**WHAT TO DO**
Across the data below, how many lines hold "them"? Answer with that number and nothing else.

**DATA BELOW**
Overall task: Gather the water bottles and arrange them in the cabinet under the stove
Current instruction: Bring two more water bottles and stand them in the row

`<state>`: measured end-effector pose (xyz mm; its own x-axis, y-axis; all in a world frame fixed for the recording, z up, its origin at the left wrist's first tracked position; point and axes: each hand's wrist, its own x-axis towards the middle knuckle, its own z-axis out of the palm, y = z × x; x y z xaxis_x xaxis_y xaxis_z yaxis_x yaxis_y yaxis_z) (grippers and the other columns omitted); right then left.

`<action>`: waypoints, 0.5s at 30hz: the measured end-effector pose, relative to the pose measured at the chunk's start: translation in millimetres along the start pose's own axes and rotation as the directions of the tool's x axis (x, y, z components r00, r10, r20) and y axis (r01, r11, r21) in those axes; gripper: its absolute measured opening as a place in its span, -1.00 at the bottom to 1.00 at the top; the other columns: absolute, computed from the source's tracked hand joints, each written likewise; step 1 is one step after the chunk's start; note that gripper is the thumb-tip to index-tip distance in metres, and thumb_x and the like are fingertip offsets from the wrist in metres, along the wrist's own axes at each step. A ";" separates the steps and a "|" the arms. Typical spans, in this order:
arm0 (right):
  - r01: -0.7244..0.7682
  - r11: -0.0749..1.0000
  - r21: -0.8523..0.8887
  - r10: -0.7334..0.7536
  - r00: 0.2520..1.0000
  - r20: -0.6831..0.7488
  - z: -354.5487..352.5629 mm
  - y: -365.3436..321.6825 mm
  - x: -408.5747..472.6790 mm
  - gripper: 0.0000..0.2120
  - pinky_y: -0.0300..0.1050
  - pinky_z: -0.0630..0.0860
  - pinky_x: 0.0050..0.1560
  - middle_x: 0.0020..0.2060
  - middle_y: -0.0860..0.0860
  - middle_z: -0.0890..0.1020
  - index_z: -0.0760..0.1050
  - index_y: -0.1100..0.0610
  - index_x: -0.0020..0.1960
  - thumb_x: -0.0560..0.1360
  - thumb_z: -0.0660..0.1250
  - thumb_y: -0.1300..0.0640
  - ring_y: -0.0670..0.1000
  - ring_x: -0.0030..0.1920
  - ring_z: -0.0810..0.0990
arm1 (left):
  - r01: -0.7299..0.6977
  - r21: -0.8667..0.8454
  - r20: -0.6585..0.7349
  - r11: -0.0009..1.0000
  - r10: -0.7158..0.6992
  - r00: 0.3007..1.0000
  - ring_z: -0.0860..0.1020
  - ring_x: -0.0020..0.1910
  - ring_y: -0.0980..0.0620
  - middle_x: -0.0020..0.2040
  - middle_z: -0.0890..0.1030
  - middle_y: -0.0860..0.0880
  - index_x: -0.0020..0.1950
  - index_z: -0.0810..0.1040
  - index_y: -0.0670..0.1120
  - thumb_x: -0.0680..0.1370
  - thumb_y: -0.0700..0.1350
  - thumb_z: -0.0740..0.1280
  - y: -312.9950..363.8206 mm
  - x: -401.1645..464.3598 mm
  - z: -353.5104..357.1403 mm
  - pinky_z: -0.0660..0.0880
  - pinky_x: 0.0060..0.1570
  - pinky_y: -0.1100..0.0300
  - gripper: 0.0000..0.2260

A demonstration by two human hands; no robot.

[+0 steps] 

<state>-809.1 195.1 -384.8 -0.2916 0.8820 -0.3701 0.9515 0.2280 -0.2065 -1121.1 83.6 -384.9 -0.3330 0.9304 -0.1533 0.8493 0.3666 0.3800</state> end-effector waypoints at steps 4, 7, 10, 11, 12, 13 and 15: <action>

**RESPONSE TO THE TASK**
2